Reducing Cybersecurity Challenges
Organizations need to implement security best practices that focus on protecting each device or user on an individual basis, with identity-based microsegmentation becoming an effective alternative to physical or virtual perimeters with access restricted based on IP addresses, zones or users.
Identity-based microsegmentation gives IT and security teams visibility into their entire network environment, and allows them to reduce attack surfaces by restricting access to assets based on individual device or user characteristics, including risk-based multi-factor authentication (MFA).

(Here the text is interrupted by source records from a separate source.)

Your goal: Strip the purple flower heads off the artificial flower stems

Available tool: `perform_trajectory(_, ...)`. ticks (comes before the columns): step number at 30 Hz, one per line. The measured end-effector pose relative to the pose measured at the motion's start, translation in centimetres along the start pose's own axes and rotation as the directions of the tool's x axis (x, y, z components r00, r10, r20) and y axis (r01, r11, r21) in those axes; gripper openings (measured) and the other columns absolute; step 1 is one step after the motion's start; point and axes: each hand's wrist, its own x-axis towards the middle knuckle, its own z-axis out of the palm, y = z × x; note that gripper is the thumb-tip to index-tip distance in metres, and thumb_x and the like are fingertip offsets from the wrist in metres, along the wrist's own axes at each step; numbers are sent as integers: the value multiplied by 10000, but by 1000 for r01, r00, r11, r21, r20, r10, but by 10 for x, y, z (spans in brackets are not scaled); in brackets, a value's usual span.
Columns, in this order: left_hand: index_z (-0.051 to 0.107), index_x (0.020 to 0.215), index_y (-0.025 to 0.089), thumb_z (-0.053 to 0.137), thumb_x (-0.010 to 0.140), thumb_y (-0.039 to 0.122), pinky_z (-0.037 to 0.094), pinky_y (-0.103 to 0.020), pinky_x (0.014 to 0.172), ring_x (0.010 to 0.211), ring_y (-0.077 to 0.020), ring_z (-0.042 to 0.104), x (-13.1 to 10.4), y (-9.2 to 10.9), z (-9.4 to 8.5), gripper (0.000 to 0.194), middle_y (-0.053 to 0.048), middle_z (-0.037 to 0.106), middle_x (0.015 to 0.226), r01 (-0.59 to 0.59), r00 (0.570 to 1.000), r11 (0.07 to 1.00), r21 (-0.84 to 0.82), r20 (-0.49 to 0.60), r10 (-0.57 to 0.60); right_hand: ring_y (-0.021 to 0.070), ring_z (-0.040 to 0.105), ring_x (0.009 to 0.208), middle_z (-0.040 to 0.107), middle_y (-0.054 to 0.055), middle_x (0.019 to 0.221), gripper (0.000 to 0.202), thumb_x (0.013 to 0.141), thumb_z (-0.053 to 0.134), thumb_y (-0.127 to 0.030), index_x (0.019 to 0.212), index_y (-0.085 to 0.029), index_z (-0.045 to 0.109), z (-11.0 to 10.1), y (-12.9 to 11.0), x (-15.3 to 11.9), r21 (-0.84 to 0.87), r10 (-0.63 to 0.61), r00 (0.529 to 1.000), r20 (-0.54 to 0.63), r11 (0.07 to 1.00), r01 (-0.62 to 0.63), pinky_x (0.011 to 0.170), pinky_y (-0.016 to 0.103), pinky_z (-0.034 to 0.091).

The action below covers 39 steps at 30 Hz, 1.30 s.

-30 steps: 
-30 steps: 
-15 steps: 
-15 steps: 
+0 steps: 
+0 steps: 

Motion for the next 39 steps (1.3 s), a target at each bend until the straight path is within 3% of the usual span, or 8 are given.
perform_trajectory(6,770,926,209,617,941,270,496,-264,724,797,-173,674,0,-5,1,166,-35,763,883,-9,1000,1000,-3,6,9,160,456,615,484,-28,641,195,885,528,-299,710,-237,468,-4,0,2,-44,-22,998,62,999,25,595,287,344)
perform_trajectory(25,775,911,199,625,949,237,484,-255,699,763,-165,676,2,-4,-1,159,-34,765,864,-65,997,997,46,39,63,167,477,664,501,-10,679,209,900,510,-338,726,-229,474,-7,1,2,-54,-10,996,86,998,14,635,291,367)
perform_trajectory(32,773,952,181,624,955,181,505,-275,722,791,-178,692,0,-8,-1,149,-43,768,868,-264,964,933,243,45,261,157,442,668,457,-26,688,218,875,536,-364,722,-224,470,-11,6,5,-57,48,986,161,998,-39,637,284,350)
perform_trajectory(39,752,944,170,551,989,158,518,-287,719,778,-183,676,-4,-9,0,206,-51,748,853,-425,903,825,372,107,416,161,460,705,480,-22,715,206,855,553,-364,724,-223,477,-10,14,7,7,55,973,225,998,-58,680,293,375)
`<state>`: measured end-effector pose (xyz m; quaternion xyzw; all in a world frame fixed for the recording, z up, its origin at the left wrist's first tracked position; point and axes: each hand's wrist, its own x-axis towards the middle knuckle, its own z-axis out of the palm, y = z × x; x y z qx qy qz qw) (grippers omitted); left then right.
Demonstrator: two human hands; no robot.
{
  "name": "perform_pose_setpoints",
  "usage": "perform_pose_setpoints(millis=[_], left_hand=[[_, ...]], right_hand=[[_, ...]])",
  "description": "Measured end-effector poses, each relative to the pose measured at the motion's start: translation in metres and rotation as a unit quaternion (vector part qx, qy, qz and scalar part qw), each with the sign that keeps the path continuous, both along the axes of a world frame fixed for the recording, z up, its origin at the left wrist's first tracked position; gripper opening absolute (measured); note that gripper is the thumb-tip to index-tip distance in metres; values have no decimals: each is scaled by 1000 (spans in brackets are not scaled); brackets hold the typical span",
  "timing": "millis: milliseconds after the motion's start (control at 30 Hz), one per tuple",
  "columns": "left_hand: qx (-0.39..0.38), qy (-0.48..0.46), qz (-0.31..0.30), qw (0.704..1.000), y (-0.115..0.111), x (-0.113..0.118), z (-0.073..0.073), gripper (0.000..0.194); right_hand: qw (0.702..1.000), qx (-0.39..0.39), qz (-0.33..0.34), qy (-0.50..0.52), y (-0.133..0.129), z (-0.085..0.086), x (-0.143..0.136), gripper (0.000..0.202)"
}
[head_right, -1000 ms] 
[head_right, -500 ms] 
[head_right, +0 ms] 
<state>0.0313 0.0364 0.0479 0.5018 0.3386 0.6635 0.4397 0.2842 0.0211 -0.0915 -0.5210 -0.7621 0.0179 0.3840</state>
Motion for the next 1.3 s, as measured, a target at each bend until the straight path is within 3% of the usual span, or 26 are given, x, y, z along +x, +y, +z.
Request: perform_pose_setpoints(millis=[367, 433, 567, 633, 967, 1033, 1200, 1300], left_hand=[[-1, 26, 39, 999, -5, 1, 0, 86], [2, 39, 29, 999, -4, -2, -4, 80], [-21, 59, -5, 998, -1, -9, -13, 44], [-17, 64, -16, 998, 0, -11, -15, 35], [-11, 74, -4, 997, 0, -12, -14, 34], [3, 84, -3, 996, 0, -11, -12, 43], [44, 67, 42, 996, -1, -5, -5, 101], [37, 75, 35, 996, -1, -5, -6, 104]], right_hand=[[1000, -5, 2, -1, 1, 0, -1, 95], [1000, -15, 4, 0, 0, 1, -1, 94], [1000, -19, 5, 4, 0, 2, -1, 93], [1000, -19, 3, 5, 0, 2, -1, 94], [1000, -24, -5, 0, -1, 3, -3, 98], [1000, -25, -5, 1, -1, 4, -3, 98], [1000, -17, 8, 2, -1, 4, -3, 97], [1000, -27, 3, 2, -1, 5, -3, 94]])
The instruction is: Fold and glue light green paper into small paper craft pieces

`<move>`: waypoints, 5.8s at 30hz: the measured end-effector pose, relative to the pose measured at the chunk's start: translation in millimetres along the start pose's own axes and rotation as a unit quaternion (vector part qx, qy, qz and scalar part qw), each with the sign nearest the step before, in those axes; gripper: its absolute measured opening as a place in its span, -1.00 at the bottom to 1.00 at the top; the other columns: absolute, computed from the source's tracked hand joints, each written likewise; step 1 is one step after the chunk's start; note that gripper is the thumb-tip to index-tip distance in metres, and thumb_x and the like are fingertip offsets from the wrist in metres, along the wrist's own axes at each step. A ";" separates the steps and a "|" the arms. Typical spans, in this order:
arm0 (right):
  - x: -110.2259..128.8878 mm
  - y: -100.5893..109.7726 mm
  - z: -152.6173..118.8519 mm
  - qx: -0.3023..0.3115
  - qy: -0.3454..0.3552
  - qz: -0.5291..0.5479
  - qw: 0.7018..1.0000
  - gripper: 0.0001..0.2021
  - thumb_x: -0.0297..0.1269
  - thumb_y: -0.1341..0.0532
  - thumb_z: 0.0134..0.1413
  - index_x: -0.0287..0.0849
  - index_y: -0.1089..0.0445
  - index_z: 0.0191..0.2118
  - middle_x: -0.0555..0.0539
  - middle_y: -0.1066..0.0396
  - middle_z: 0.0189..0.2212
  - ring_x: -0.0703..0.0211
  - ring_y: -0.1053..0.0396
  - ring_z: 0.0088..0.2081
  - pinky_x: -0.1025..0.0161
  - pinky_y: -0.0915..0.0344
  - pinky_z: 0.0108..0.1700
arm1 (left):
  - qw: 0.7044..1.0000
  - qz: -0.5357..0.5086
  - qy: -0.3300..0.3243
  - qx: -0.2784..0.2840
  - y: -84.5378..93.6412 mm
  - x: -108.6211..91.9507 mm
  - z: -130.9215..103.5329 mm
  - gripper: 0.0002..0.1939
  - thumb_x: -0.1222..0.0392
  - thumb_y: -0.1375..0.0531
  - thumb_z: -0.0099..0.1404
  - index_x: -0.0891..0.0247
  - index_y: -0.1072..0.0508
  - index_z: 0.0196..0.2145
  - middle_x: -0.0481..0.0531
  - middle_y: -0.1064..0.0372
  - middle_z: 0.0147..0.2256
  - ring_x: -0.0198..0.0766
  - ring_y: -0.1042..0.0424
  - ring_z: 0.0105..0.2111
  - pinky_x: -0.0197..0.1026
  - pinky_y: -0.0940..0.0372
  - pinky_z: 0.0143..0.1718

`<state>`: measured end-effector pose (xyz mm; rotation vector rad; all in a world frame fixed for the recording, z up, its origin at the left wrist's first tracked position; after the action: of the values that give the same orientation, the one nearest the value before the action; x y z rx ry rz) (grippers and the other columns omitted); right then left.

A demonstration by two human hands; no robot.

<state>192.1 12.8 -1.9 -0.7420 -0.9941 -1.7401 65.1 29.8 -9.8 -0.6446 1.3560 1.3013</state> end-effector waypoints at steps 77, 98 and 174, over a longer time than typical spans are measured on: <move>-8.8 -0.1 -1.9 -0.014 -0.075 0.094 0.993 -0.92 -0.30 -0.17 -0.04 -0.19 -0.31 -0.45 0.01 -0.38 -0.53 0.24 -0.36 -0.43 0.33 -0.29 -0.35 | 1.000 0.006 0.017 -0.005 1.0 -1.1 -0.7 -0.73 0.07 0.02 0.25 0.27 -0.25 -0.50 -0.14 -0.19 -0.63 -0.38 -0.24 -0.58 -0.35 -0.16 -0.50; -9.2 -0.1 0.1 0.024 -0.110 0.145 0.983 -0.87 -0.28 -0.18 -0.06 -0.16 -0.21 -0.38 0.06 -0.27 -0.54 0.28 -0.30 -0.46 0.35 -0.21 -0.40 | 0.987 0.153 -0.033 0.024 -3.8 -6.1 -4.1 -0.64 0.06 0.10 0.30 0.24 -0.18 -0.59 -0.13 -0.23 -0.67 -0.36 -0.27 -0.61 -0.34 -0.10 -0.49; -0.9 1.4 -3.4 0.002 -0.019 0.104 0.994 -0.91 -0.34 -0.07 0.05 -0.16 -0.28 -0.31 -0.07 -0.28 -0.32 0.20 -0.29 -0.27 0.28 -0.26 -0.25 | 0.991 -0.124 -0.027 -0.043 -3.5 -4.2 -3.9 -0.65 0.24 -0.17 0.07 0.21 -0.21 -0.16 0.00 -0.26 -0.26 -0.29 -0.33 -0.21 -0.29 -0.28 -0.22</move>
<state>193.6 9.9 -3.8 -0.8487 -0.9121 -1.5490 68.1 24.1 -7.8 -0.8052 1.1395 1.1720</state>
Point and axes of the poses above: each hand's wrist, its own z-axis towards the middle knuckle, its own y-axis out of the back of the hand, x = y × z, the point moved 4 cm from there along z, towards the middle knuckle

Identity-based microsegmentation also protects against man-in-the-middle attacks by verifying every connection is with its intended target, through real-time device and software identities such as SHA256 hashes or UUIDs. This enables IT and security personnel to prevent applications from communicating between each other to stop any lateral movement within an organization and only certain configurations of applications can access sensitive data – this provides a more secure alternative than firewall rules that allow attacks through without detection.
Final Thoughts
Network segmentation is not only an essential cybersecurity best practice but a requirement as well. It impedes ransomware attacks from spreading laterally across networks after breaching an individual endpoint device, and should be deployed alongside Zero Trust technology and other measures for an all-encompassing Zero Trust architecture.
Identity resolution is at the core of Zero Trust and microsegmentation strategies. Most off-the-shelf customer communication tools rely on one identifier (typically an email address hash) to create profiles across websites, mobile apps, cloud services and third party touch points; however this approach can be vulnerable since email addresses change with time.
IT teams that use an identity-based microsegmentation strategy can close more than 90% of pathways currently open without impacting desired traffic, significantly decreasing an attack surface. Now is not too late to add identity-based microsegmentation to their list of security projects for 2018, as this project can significantly enhance current tools while simultaneously increasing cybersecurity teams’ responsiveness against digital attacks.